The port has since reopened, but the city remains under attack by tanks, artillery and snipers, and rebel leaders are complaining that NATO is failing there in its central objective of protecting civilians.

I know I’m becoming a broken record on this point, but the ability of NATO to protect civilians in Misratah — isolated as it is from other rebel-held cities — is likely to remain limited as long as Gaddafi remains in power. And the longer the fighting drags on, the greater the risk that radical jihadis, so far a relatively marginal force in the Libyan rebellion, will be strengthened as the credibility of more pro-Western rebels is undermined by NATO’s ineffectiveness. And then there’s the resonance that Gaddafi’s survival would have on pro-democracy movements elsewhere in the region, the very real risk that a Gaddafi who survives as an international pariah might return to his old habit of sponsoring terror attacks.

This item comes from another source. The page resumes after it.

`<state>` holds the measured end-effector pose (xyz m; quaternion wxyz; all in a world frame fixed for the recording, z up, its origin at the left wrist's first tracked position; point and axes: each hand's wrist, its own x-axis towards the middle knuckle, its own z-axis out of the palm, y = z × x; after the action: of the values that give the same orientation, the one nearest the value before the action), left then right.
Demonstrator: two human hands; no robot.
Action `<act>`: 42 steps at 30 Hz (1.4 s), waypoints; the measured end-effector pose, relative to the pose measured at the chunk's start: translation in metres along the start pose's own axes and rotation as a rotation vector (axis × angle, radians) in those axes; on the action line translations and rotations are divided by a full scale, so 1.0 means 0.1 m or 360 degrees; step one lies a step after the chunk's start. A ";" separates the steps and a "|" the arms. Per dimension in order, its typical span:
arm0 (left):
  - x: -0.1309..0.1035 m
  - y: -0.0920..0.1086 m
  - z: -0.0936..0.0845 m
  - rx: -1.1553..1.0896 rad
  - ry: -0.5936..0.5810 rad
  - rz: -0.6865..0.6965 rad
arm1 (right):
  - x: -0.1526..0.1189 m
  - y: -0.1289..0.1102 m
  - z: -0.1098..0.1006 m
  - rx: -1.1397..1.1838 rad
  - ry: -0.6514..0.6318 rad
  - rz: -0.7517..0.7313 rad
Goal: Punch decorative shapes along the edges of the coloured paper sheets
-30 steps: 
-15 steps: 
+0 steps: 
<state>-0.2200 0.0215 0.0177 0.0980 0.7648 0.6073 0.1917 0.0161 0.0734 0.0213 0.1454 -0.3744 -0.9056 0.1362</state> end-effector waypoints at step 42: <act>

Granted, all of those things — the humanitarian hazard, the risk of Islamist insurgency, the resonance in the region, and the behavior of Gaddafi — might have been as bad or worse if there had been no Western intervention at all. But the Obama administration’s policy has been about as poorly executed as one can imagine.

Meanwhile, senators like John McCain, John Cornyn, and Marco Rubio, who want to clarify US policy and make Gaddafi’s ouster an explicit military objective are being stymied by Harry Reid.